● Exercise: Should the word "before" occur in a line of the records, copy that line.

● Supplied data:
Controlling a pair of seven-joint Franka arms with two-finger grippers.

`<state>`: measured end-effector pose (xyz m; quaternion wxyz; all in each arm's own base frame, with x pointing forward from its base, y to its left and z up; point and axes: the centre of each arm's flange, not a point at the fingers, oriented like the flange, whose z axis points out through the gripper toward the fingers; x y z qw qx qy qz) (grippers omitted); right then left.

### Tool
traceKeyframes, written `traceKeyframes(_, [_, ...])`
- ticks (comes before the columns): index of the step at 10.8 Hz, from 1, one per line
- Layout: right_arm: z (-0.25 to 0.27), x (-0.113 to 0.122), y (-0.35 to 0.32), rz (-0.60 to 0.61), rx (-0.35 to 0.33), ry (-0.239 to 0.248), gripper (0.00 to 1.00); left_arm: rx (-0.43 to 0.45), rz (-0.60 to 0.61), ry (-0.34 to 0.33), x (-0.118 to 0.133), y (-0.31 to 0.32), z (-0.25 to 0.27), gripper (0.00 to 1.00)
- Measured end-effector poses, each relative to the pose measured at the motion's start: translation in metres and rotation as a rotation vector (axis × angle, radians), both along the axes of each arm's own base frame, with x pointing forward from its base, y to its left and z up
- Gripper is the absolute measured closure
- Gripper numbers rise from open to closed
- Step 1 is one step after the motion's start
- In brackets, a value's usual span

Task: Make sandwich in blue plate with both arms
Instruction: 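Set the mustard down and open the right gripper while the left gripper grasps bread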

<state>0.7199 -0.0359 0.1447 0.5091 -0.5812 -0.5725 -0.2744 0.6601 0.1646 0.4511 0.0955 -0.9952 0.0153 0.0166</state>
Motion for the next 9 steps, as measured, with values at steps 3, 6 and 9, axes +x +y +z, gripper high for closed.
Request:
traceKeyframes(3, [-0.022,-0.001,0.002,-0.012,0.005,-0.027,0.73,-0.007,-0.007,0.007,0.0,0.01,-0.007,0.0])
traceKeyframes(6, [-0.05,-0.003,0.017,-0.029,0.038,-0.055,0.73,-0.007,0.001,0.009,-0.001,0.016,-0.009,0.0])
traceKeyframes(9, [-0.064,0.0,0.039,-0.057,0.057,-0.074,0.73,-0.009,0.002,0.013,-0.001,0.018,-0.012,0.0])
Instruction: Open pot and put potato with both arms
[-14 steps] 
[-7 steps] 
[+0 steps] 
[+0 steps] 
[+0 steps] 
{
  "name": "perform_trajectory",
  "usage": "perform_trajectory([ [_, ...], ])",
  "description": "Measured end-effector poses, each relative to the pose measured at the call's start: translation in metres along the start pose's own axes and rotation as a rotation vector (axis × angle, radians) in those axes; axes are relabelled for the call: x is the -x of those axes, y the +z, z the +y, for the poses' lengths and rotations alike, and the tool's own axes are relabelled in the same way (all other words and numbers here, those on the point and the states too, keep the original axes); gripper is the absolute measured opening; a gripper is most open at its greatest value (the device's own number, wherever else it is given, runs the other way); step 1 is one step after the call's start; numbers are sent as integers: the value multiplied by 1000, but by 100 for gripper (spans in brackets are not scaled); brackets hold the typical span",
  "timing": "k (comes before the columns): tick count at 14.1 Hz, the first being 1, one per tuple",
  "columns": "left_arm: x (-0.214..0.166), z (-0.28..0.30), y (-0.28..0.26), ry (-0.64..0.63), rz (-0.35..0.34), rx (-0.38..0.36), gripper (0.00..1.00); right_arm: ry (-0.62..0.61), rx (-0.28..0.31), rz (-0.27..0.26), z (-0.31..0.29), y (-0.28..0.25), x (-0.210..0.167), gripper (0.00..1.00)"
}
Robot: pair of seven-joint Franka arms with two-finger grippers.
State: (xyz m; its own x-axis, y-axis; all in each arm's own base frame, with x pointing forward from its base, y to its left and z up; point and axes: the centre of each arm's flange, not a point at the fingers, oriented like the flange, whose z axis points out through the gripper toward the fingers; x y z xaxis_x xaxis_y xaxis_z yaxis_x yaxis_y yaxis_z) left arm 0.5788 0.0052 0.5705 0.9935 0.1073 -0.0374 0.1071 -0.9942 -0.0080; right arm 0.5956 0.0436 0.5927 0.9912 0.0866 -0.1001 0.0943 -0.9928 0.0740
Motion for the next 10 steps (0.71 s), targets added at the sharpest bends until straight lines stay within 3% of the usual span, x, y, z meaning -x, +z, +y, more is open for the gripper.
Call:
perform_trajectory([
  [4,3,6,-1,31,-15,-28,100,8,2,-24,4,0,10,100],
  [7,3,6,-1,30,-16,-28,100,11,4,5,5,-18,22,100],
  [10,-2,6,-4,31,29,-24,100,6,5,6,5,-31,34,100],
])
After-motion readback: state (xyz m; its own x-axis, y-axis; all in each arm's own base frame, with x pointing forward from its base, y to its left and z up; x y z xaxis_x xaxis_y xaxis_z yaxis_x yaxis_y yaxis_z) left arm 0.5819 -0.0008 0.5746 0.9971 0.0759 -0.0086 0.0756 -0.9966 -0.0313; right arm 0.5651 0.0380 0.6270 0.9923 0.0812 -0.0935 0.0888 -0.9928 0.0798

● Your solution:
- ticks (comes before the columns): index of the step at 10.8 Hz, from 1, one per line
  "timing": "k (comes before the columns): tick count at 14.1 Hz, the first being 1, one per tuple",

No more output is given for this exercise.